═══ Extracted entries
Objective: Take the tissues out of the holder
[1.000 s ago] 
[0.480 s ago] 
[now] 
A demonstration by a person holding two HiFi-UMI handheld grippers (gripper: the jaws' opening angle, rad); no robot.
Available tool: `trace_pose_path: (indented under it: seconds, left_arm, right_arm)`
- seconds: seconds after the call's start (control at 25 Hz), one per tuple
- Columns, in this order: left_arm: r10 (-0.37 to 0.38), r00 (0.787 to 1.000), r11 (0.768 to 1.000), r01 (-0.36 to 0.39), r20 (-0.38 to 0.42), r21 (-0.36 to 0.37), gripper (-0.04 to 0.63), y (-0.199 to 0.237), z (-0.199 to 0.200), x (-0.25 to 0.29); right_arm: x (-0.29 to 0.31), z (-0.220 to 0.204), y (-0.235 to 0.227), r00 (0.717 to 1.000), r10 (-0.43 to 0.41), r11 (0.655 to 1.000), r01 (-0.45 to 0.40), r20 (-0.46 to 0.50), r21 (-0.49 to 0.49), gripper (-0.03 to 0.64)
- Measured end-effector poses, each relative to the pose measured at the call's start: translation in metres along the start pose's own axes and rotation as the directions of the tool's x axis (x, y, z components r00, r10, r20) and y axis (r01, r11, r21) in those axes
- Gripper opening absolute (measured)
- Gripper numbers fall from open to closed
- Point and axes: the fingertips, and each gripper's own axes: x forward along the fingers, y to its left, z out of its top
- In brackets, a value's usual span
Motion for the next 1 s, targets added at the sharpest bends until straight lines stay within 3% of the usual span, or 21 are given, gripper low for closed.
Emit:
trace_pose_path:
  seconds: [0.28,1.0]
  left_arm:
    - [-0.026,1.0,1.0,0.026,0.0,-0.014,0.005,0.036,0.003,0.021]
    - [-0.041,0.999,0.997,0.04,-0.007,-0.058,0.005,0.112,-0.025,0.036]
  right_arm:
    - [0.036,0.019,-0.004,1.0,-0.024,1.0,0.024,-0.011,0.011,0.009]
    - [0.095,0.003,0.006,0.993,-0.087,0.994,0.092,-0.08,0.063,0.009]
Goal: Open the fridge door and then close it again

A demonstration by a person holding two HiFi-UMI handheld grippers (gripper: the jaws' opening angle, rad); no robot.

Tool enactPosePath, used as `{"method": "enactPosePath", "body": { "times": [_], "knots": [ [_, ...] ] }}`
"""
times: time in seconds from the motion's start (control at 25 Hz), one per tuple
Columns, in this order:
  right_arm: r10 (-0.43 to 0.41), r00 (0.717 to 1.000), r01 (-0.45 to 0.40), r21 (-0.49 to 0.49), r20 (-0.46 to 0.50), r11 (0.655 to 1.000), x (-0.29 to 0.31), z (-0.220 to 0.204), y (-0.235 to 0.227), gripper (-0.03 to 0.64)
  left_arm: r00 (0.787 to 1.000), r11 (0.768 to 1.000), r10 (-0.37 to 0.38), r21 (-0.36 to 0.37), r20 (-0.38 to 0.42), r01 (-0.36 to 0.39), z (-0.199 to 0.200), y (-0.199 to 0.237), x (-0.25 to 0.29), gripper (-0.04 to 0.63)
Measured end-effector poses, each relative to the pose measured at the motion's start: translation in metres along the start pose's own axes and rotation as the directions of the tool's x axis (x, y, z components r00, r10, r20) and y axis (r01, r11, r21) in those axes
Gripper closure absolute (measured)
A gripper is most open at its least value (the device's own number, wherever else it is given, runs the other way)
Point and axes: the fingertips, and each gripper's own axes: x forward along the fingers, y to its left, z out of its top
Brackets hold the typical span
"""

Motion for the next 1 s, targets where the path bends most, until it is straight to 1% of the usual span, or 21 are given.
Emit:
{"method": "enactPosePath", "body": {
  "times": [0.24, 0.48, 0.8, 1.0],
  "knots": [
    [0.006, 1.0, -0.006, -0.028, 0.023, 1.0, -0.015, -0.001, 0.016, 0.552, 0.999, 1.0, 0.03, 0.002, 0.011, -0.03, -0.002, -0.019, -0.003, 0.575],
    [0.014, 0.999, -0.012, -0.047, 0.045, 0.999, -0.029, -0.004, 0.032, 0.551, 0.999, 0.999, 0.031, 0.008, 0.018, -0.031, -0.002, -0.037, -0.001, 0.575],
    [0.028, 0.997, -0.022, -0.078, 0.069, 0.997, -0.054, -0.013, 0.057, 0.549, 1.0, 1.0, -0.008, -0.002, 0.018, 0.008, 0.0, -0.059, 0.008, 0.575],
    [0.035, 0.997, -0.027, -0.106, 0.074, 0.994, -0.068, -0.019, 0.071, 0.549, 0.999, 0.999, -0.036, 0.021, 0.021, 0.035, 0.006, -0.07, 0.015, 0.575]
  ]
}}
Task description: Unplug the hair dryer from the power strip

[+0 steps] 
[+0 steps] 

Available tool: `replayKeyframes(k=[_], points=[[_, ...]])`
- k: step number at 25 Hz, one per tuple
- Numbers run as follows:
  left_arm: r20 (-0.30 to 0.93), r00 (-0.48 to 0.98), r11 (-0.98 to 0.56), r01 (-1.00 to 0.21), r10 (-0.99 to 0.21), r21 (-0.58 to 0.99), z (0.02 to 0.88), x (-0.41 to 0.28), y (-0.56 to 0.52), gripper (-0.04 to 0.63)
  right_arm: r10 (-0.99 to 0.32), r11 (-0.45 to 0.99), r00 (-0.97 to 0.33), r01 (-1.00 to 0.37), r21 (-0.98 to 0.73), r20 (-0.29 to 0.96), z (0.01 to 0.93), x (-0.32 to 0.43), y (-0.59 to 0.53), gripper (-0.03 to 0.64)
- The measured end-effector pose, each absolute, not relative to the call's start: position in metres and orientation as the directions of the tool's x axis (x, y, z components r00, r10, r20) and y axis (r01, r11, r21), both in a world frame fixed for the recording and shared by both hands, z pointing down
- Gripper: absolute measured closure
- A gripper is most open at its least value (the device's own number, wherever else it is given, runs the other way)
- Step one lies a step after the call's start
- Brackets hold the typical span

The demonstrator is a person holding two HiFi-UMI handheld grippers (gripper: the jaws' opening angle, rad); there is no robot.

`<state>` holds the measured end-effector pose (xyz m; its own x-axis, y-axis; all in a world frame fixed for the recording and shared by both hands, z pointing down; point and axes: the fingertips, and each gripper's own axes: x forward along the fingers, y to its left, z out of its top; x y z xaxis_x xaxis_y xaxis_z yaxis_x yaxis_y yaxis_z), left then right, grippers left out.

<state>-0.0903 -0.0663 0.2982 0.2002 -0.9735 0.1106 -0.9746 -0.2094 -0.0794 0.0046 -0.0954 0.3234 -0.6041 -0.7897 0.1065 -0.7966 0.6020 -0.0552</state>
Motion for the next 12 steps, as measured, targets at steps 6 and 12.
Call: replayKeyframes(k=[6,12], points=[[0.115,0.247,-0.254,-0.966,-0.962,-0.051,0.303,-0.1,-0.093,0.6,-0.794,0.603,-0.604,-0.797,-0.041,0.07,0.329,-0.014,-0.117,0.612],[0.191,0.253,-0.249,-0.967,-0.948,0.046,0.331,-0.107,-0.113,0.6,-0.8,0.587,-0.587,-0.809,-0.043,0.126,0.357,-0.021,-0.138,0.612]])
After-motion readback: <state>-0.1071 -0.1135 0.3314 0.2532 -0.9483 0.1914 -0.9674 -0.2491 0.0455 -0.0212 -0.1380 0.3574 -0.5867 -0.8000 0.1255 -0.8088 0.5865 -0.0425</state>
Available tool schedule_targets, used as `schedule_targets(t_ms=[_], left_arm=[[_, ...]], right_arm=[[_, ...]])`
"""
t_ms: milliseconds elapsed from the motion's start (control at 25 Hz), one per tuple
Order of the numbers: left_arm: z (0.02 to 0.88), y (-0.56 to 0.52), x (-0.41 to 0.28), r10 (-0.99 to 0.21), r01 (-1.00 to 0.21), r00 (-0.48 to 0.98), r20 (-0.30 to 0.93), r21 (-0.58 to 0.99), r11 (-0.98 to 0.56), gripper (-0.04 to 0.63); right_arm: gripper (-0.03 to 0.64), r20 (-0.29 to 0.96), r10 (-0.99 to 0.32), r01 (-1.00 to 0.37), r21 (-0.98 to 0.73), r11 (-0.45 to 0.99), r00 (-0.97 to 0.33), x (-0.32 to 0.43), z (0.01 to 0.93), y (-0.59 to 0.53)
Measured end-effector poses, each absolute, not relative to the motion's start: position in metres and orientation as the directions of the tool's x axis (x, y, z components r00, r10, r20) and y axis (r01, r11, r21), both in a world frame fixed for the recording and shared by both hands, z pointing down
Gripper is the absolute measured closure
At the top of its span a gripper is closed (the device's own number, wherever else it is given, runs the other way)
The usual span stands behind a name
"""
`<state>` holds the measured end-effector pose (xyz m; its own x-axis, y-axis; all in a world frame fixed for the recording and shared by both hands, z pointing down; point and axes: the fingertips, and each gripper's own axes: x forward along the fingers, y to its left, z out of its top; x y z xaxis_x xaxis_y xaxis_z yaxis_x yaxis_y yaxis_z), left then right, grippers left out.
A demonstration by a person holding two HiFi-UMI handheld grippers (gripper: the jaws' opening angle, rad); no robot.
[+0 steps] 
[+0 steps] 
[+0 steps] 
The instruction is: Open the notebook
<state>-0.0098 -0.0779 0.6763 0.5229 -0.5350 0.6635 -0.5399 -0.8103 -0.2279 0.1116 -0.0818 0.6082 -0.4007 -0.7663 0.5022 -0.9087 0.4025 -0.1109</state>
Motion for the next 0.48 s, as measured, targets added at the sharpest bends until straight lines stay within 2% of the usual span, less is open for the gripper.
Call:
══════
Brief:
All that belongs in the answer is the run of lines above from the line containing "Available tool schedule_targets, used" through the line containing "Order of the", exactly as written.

Response to the exercise:
Available tool schedule_targets, used as `schedule_targets(t_ms=[_], left_arm=[[_, ...]], right_arm=[[_, ...]])`
"""
t_ms: milliseconds elapsed from the motion's start (control at 25 Hz), one per tuple
Order of the numbers: left_arm: z (0.02 to 0.88), y (-0.56 to 0.52), x (-0.41 to 0.28), r10 (-0.99 to 0.21), r01 (-1.00 to 0.21), r00 (-0.48 to 0.98), r20 (-0.30 to 0.93), r21 (-0.58 to 0.99), r11 (-0.98 to 0.56), gripper (-0.04 to 0.63); right_arm: gripper (-0.03 to 0.64), r20 (-0.29 to 0.96), r10 (-0.99 to 0.32), r01 (-1.00 to 0.37), r21 (-0.98 to 0.73), r11 (-0.45 to 0.99), r00 (-0.97 to 0.33), x (-0.32 to 0.43), z (0.01 to 0.93), y (-0.59 to 0.53)

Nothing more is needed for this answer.